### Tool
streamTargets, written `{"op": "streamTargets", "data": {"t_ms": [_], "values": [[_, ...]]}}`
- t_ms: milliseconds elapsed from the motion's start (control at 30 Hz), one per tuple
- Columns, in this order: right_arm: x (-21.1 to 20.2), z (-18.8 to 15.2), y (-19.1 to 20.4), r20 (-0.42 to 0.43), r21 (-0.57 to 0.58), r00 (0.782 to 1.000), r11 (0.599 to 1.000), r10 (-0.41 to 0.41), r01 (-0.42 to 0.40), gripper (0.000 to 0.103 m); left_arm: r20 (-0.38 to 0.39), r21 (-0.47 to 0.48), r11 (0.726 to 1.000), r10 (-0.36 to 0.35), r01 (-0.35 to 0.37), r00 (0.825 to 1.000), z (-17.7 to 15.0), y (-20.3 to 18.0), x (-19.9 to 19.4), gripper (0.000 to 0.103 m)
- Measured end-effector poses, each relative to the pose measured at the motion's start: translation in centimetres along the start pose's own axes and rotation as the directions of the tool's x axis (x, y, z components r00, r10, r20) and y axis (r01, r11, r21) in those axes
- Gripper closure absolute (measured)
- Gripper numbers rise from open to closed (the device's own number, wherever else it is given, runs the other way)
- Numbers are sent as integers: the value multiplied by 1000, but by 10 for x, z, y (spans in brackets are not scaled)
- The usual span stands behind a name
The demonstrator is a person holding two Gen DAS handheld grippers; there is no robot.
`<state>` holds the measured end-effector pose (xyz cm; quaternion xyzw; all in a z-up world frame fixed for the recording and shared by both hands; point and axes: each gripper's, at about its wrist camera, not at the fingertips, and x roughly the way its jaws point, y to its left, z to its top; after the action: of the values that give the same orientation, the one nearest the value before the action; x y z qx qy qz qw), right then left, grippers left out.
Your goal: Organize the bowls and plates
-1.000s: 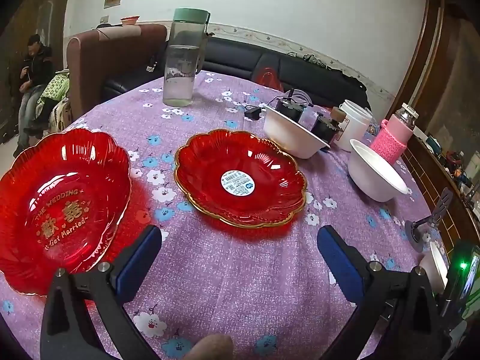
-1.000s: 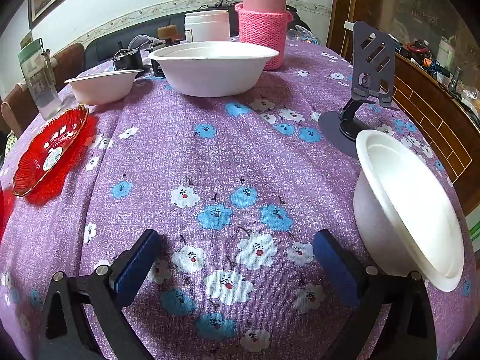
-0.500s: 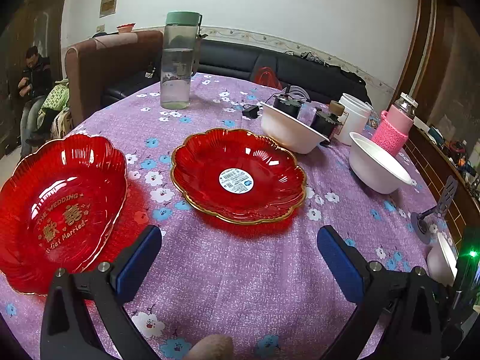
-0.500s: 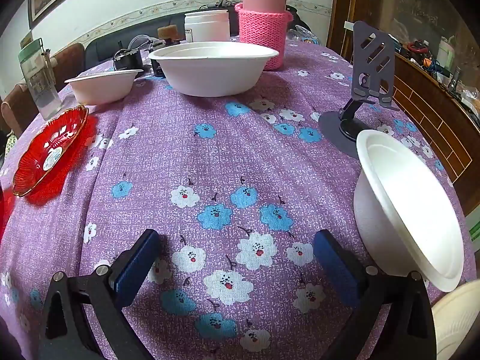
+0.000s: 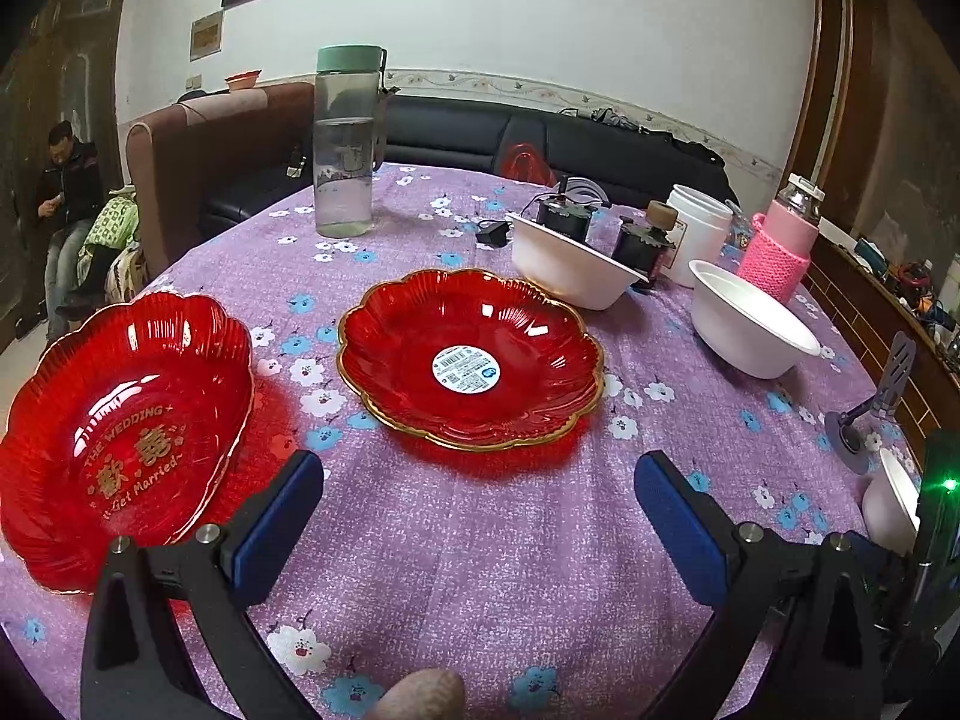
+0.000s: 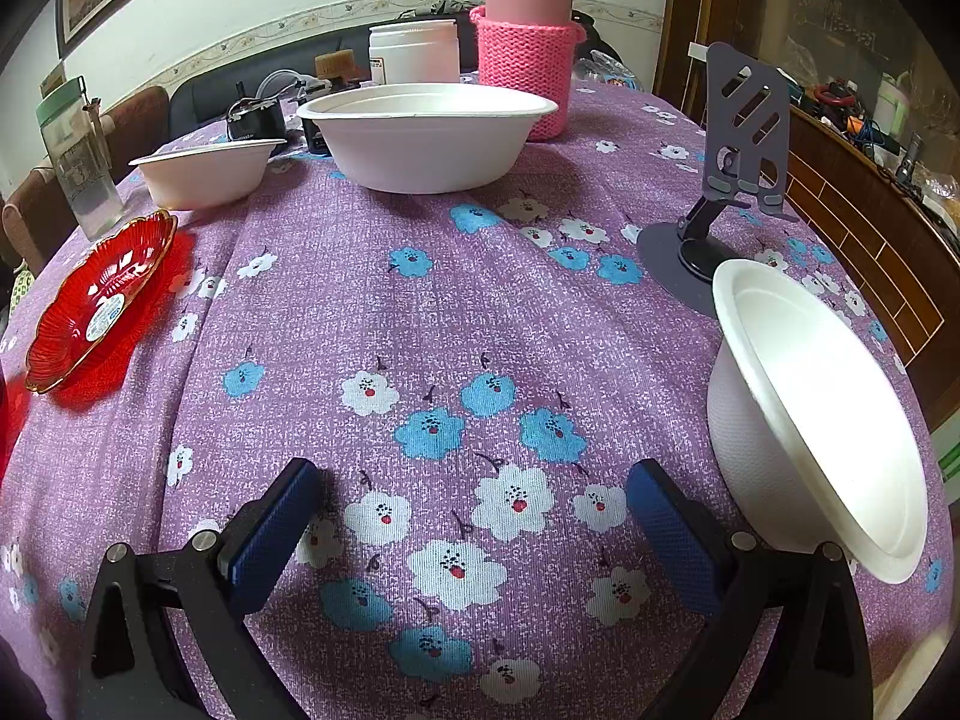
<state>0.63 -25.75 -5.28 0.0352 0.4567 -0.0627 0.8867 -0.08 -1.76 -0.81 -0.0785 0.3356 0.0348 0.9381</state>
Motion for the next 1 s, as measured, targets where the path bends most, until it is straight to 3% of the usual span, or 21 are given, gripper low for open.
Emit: {"op": "streamTargets", "data": {"t_ms": [267,667,1000], "values": [[0,0,0,0,0,1000,1000,0,0,1,4,43,999,-1,1,1000,-2,-7,-2,0],[0,0,0,0,-1,1000,1000,-1,1,1,-44,18,999,-47,48,998,0,-3,4,0],[-1,-1,1,0,-1,1000,1000,-1,1,1,-127,23,1000,-5,8,992,-5,-4,22,0]]}}
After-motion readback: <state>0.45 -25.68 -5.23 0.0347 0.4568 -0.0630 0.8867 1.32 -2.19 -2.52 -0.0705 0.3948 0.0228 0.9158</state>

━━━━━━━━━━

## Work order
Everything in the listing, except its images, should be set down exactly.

## Exercise answer
### Tool
streamTargets, written `{"op": "streamTargets", "data": {"t_ms": [_], "values": [[_, ...]]}}`
- t_ms: milliseconds elapsed from the motion's start (control at 30 Hz), one per tuple
- Columns, in this order: right_arm: x (-21.1 to 20.2), z (-18.8 to 15.2), y (-19.1 to 20.4), r20 (-0.42 to 0.43), r21 (-0.57 to 0.58), r00 (0.782 to 1.000), r11 (0.599 to 1.000), r10 (-0.41 to 0.41), r01 (-0.42 to 0.40), gripper (0.000 to 0.103 m); left_arm: r20 (-0.38 to 0.39), r21 (-0.47 to 0.48), r11 (0.726 to 1.000), r10 (-0.36 to 0.35), r01 (-0.35 to 0.37), r00 (0.825 to 1.000), z (-17.7 to 15.0), y (-20.3 to 18.0), x (-19.9 to 19.4), gripper (0.000 to 0.103 m)
- Measured end-effector poses, each relative to the pose measured at the motion's start: translation in centimetres along the start pose's own axes and rotation as the directions of the tool's x axis (x, y, z components r00, r10, r20) and y axis (r01, r11, r21) in those axes
- Gripper closure absolute (measured)
- Gripper numbers rise from open to closed (the device's own number, wherever else it is given, runs the other way)
- Numbers are sent as integers: the value multiplied by 1000, but by 10 for x, z, y (spans in brackets are not scaled)
- The usual span stands behind a name
The demonstrator is a person holding two Gen DAS handheld grippers; there is no robot.
`<state>` holds the measured end-effector pose (xyz cm; quaternion xyzw; all in a z-up world frame fixed for the recording and shared by both hands; point and axes: each gripper's, at about its wrist camera, not at the fingertips, and x roughly the way its jaws point, y to its left, z to its top; after the action: of the values that give the same orientation, the one nearest the value before the action; x y z qx qy qz qw), right then left, grippers left out.
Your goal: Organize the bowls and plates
-1.000s: 
-1.000s: 
-0.500s: 
-0.500s: 
+0.000s: 
+0.000s: 
<state>0.63 -25.75 -5.28 0.0352 0.4567 -0.0627 0.8867 -0.08 -1.76 -0.81 -0.0785 0.3356 0.0348 0.9381</state>
Motion for the next 1 s, as measured, targets where the path bends most, until it is straight to 3% of the usual span, or 21 are given, gripper low for open.
Emit: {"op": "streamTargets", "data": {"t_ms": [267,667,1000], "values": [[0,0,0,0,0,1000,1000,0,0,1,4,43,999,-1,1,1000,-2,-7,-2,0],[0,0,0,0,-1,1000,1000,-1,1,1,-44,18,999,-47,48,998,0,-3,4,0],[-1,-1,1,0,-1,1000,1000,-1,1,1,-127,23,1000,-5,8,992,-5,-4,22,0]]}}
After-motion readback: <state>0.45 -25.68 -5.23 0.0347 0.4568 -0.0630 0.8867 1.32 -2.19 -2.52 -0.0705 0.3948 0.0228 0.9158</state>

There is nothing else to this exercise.